When my elder sister married, my mother wove one pil (roll of cloth) per day. The situation was so urgent that she couldn’t let a second slip away. She did the work in such a short time. I was born with that gift of being good at doing things quickly, as you know. [Laughter]

My mother and father loved me very much. It is natural for every mother to love her children, but for my mother, I was exceptional. If I were to go on talking about this subject, you would cry many times.

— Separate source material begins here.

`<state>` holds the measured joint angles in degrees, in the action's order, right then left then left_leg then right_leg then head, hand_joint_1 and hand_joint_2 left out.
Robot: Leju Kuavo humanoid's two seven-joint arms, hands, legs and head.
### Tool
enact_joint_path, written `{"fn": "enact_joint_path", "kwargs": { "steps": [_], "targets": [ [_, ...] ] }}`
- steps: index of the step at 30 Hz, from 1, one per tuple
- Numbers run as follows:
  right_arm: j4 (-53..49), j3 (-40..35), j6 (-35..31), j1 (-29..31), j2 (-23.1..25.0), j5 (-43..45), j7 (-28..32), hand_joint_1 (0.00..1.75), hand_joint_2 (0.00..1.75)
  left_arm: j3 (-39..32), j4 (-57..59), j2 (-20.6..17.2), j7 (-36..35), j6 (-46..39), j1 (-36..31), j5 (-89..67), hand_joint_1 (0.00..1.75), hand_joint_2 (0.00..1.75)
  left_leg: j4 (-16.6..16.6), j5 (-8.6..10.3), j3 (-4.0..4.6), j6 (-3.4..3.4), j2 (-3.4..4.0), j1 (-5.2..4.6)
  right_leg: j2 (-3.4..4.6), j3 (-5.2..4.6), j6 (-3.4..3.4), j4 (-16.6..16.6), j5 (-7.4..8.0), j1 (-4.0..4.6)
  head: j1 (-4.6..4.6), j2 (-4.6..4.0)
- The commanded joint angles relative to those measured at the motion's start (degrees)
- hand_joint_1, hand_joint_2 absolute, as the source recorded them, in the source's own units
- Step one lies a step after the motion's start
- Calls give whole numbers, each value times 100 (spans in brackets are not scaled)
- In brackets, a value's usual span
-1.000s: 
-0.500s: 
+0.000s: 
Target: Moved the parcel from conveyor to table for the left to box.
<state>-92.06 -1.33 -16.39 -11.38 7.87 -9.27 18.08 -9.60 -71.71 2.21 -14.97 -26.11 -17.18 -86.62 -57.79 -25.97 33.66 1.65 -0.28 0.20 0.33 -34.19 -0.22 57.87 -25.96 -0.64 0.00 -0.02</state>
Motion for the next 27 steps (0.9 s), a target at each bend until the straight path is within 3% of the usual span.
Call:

Mr. Moon Yong-soo, older brother (1915 – ?)

My older brother was so deeply spiritual that he knew ahead of time that Korea would be liberated and that the Korean War would break out. He had the attitude of solving all the problems he faced according to guidance from the spirit world.

He suffered from ill health, but he had never even dreamt of curing himself with the help of medicine. Furthermore, he tried to overcome it through prayer and faith. Finally, through his religious life, he recovered.

For my older brother, I was somebody. He thought highly of me as the greatest younger brother in history. Whatever I asked him to do, he never failed to do for me. Whatever I told him, he believed.

I was forced to part from my affectionate brother. The country was divided into North and South.

I think all my family and relatives must have lived through a series of ordeals and difficulties before they died. From a historical viewpoint, it was an essential course for them to pass through because of me.

God prepared the eldest son
The standard necessary for God to allow me to be born was based on a preparation of the lineage, even beyond that of those of you born from blessed parents.